PROBLEM TO SOLVE: Copy out the data below from the line containing "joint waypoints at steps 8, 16" to the line containing "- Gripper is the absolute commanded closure", both lines included, with all images left out.

(Stored items)
· · · · ·

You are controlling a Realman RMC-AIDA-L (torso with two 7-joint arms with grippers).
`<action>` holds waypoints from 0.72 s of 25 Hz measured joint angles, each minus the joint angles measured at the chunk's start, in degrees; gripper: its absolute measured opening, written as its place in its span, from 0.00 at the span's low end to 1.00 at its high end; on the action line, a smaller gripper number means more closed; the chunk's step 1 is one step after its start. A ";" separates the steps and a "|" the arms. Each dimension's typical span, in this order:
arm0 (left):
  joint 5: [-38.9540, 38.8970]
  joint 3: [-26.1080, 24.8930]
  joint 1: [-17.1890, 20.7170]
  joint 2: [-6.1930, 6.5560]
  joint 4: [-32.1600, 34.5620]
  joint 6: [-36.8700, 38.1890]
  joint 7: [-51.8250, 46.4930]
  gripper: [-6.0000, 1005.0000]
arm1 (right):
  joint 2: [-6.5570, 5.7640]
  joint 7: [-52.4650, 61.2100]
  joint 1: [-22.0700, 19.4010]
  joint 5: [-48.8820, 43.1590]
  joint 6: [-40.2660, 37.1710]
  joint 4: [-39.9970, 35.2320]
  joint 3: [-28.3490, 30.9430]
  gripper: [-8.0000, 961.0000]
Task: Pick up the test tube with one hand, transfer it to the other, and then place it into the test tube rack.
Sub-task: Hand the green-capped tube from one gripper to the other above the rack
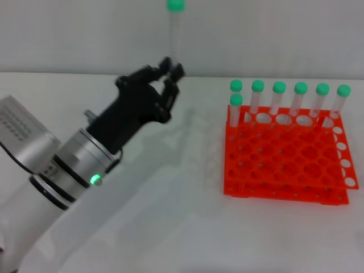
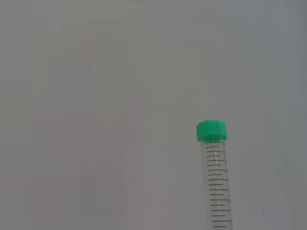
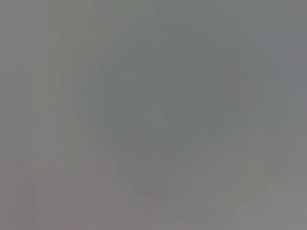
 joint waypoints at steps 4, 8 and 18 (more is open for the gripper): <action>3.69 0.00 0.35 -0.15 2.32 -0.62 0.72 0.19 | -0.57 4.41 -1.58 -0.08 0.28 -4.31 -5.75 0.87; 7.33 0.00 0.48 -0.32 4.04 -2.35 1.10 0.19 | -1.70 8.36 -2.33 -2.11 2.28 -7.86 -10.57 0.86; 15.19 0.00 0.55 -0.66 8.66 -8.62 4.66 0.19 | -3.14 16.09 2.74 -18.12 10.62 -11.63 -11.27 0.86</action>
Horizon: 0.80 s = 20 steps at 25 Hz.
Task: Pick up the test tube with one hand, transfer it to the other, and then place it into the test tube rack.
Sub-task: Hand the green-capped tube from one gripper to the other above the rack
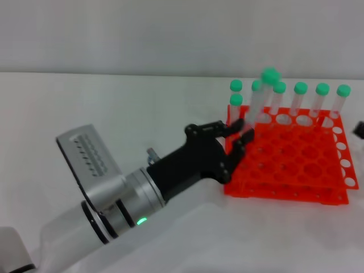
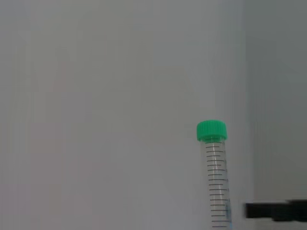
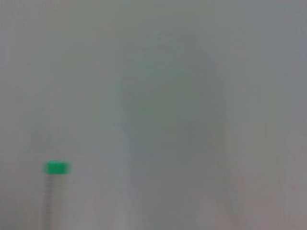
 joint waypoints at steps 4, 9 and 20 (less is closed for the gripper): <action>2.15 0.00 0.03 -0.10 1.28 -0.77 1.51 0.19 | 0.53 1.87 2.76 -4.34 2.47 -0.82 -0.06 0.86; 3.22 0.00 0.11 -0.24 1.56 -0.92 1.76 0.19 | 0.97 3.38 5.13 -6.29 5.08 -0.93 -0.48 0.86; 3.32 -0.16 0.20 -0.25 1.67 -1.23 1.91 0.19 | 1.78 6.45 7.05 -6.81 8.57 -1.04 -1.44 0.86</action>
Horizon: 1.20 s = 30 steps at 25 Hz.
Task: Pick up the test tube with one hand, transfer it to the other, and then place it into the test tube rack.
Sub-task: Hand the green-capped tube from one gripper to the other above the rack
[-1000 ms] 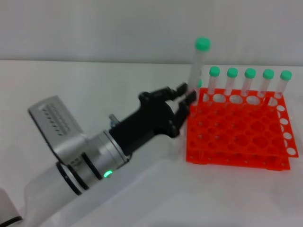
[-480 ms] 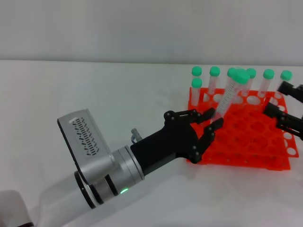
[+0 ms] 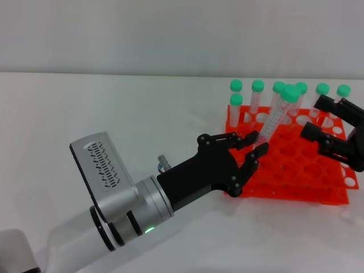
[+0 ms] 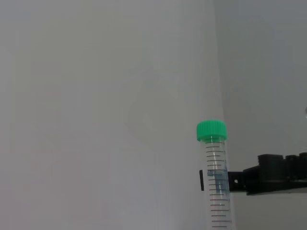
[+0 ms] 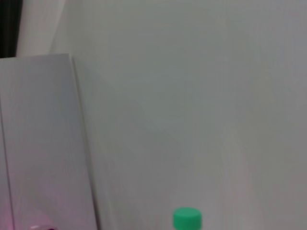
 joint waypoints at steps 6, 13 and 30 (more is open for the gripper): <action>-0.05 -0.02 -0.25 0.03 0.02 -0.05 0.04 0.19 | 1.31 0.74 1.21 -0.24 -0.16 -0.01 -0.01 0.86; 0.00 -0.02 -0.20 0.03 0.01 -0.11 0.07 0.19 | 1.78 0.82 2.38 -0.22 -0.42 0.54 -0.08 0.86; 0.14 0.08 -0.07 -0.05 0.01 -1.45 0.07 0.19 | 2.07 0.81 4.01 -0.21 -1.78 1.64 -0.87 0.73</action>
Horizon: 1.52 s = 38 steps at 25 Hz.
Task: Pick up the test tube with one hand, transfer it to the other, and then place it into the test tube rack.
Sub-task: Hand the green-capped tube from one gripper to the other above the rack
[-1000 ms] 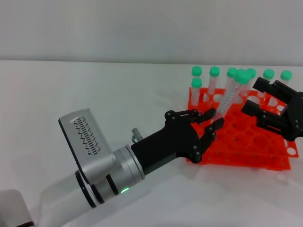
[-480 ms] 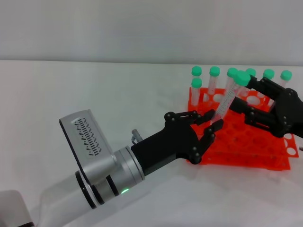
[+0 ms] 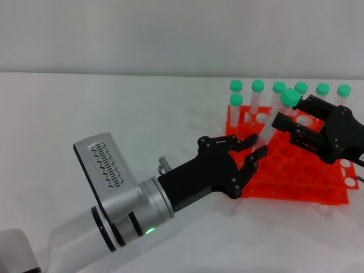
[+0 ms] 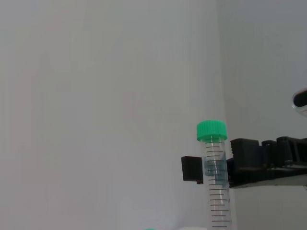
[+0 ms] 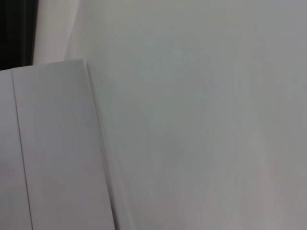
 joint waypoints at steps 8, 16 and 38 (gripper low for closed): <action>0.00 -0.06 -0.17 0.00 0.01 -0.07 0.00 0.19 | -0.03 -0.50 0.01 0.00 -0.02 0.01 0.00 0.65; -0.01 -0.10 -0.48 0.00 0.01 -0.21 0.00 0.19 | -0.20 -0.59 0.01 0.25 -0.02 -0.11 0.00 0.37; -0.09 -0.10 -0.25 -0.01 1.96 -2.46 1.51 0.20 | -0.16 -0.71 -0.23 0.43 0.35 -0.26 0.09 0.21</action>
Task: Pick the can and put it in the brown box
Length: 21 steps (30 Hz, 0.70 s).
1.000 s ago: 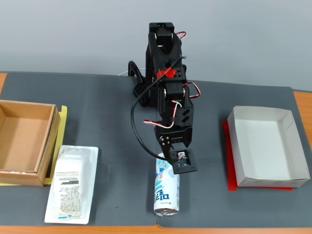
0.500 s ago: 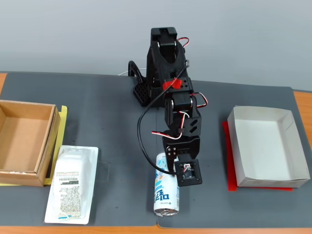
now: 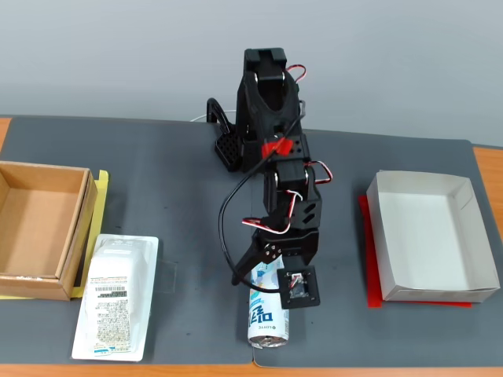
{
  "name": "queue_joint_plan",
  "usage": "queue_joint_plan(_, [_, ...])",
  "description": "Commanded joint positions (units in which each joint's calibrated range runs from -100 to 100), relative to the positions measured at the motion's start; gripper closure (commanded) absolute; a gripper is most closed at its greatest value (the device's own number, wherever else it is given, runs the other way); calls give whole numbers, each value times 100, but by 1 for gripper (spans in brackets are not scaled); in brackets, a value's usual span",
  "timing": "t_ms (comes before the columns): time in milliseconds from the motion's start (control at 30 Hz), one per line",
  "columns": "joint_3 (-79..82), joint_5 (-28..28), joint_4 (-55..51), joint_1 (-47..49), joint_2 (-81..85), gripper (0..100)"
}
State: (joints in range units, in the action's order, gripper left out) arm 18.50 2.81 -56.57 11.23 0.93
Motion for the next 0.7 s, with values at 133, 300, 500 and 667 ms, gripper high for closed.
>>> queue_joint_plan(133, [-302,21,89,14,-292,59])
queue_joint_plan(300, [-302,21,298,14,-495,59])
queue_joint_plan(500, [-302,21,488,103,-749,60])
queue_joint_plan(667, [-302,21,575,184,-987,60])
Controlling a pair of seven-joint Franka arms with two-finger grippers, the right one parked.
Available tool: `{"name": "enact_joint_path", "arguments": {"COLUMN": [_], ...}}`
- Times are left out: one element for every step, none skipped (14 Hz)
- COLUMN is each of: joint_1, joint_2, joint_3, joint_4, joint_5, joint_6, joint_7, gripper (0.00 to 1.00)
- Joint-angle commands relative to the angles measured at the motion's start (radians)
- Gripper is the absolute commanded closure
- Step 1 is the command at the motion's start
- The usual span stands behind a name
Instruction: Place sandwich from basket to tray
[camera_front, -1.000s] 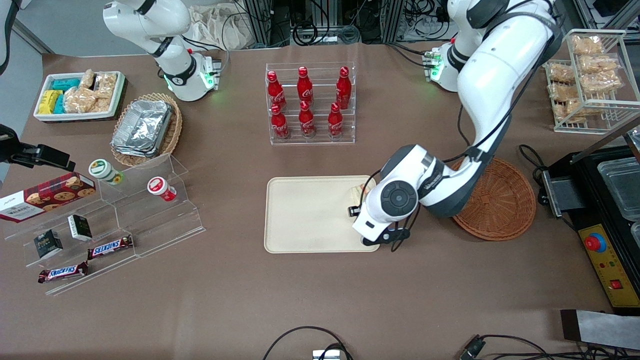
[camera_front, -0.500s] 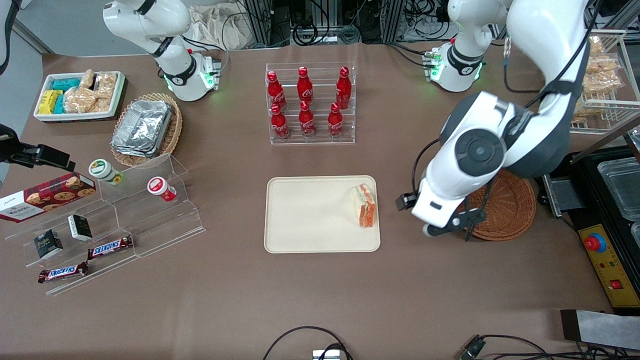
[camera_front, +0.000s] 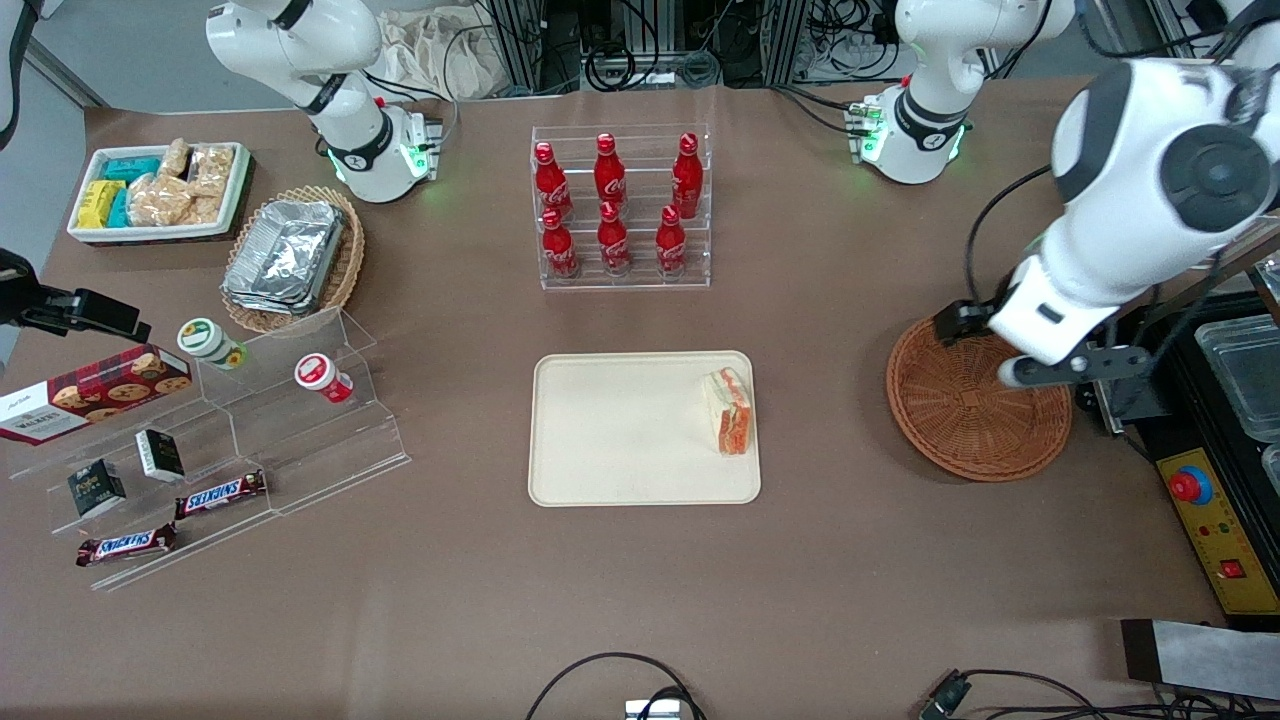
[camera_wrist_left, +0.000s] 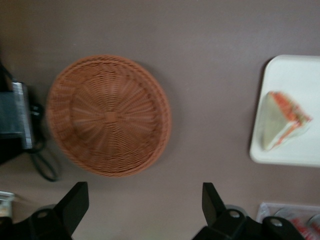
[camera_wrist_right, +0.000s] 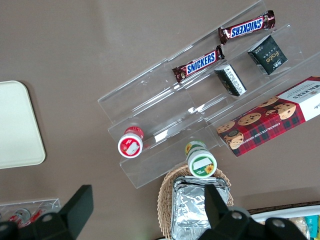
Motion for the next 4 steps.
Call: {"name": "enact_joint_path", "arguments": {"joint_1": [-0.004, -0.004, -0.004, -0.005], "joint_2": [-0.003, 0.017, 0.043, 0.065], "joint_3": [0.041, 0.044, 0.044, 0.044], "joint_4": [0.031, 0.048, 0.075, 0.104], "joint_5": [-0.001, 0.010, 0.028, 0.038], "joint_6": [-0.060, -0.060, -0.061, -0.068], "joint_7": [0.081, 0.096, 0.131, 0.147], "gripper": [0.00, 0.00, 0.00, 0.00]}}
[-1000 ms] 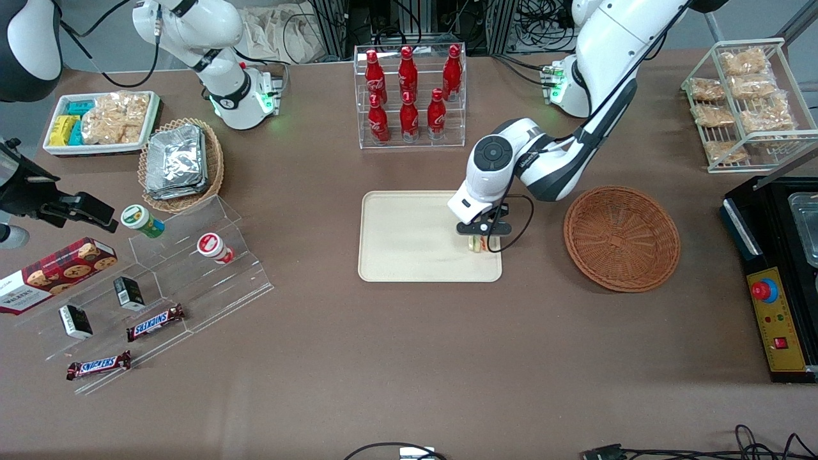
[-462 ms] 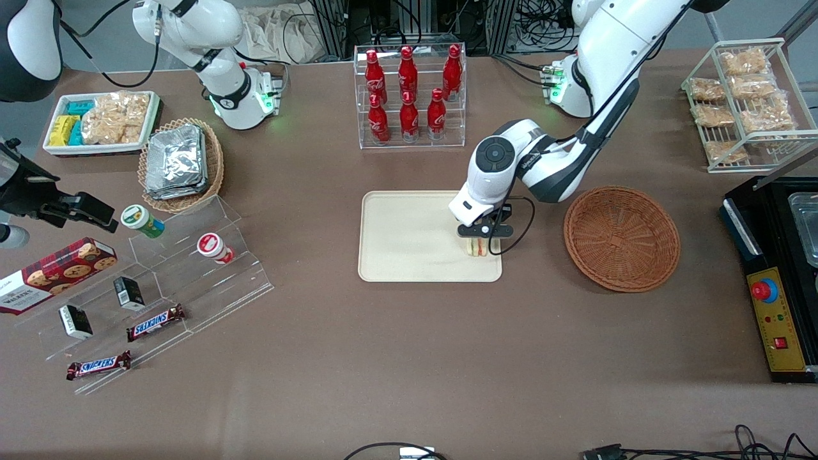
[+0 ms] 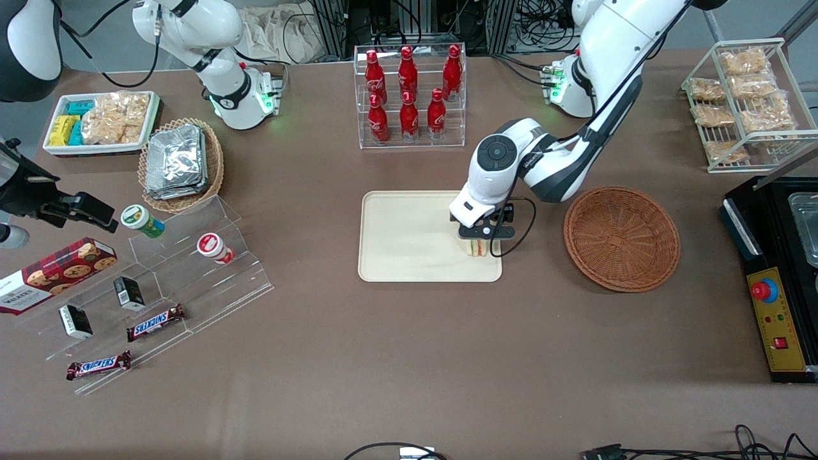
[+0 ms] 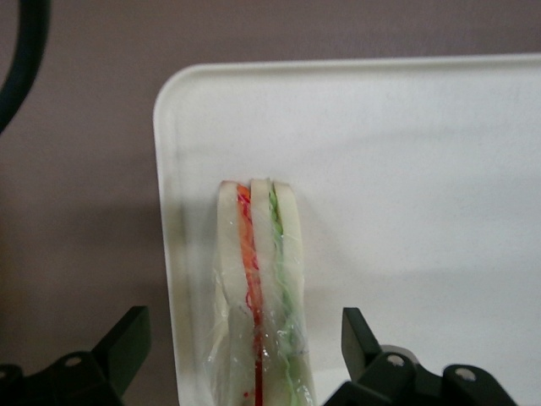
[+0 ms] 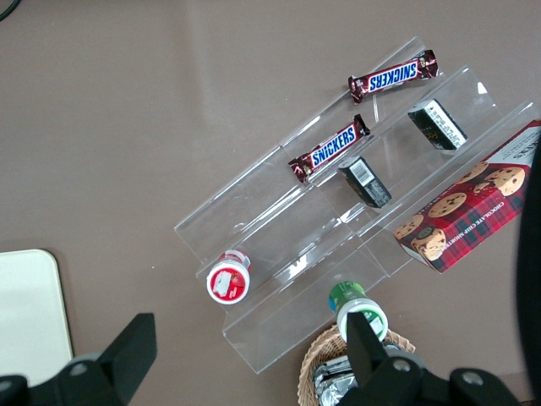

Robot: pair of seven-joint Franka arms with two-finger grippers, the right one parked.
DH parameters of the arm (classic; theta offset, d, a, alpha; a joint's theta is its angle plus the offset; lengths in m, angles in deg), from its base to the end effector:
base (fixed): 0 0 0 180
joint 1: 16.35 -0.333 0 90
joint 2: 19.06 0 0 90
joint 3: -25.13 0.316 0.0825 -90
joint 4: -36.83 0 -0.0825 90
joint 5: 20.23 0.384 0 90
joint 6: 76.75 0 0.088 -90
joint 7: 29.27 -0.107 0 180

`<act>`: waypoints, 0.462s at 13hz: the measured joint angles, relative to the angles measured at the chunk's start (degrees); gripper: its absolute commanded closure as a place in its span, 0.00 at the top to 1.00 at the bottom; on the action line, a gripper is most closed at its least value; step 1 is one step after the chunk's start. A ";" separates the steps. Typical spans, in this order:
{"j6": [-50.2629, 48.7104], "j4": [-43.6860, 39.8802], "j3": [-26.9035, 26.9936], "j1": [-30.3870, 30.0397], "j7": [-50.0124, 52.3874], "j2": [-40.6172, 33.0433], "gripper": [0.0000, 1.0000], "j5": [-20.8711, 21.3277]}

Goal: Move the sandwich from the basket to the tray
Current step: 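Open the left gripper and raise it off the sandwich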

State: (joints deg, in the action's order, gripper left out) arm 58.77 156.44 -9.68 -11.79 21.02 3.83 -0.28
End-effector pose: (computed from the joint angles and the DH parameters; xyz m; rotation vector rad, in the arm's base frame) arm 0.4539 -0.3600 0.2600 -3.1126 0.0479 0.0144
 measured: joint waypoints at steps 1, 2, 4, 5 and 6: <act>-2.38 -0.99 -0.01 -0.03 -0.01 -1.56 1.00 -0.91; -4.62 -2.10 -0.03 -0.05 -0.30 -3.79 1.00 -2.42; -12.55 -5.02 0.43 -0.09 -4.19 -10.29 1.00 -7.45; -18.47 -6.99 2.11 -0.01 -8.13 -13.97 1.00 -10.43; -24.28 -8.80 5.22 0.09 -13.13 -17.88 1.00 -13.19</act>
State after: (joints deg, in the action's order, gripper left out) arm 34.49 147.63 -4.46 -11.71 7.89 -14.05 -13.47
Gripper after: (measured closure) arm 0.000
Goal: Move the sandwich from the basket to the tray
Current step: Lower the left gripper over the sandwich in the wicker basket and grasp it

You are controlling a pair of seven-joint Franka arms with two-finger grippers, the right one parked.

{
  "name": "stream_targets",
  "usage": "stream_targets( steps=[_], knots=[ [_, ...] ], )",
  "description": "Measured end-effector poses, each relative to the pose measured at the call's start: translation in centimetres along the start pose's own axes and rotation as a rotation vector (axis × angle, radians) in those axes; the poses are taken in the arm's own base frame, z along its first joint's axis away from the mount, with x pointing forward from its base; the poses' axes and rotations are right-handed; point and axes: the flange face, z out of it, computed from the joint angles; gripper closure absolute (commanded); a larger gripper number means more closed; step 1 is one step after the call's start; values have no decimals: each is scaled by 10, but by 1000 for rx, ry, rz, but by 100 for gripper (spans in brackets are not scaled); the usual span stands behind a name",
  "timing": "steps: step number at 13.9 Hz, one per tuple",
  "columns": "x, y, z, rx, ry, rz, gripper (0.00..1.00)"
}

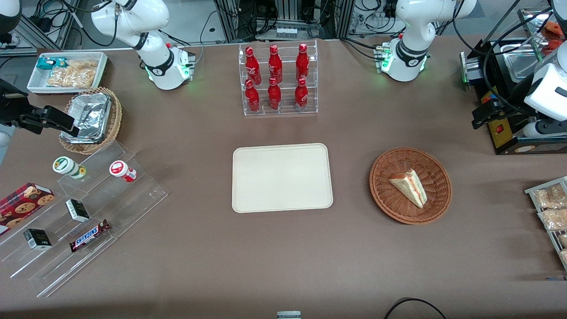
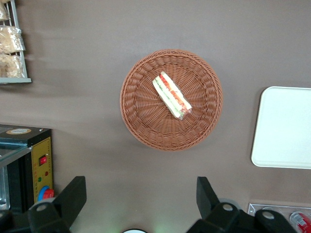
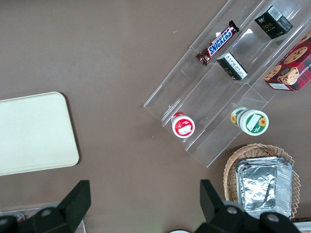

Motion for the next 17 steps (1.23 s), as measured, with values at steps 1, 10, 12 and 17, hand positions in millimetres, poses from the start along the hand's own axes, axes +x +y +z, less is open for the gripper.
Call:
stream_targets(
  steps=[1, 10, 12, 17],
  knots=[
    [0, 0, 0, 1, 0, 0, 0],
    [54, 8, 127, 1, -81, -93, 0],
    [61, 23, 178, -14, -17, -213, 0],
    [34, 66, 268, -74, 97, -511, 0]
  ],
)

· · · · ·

TASK RESULT:
 joint waypoints at steps 8, 16 and 38 (gripper low for closed): <action>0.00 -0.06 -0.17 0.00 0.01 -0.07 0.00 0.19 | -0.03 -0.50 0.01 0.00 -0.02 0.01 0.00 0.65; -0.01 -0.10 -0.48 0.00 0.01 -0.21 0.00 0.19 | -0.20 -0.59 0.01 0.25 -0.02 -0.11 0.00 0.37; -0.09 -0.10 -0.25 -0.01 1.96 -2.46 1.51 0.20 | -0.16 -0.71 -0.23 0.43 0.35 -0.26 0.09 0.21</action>
Task: Pick the can and put it in the brown box
Length: 21 steps (30 Hz, 0.70 s).
1.000 s ago: 
0.500 s ago: 
now: 
{
  "name": "queue_joint_plan",
  "usage": "queue_joint_plan(_, [_, ...])",
  "description": "Commanded joint positions (units in which each joint's calibrated range runs from -100 to 100), relative to the positions measured at the motion's start; gripper closure (commanded) absolute; a gripper is most closed at its greatest value (the device's own number, wherever else it is given, runs the other way); calls give whole numbers, each value times 100, but by 1 for gripper (spans in brackets are not scaled); in brackets, a value's usual span",
  "timing": "t_ms (comes before the columns): time in milliseconds from the motion's start (control at 30 Hz), one per line",
  "columns": "joint_3 (-79..82), joint_5 (-28..28), joint_4 (-55..51), joint_1 (-47..49), joint_2 (-81..85), gripper (0..100)"
}
State: (joints in range units, in the action's order, gripper left out) arm 18.50 2.81 -56.57 11.23 0.93
Motion for the next 0.7 s, with values at 133, 300, 500 and 667 ms, gripper high for closed.
>>> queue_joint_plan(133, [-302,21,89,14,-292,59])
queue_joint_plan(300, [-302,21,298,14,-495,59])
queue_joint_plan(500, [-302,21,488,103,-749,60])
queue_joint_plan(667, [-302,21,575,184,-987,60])
Controlling a pair of seven-joint Franka arms with two-finger grippers, the right one parked.
Available tool: `{"name": "enact_joint_path", "arguments": {"COLUMN": [_], ...}}`
- Times are left out: one element for every step, none skipped (14 Hz)
- COLUMN is each of: joint_1, joint_2, joint_3, joint_4, joint_5, joint_6, joint_7, gripper (0.00 to 1.00)
- Joint-angle commands relative to the angles measured at the motion's start (radians)
- Gripper is the absolute commanded closure

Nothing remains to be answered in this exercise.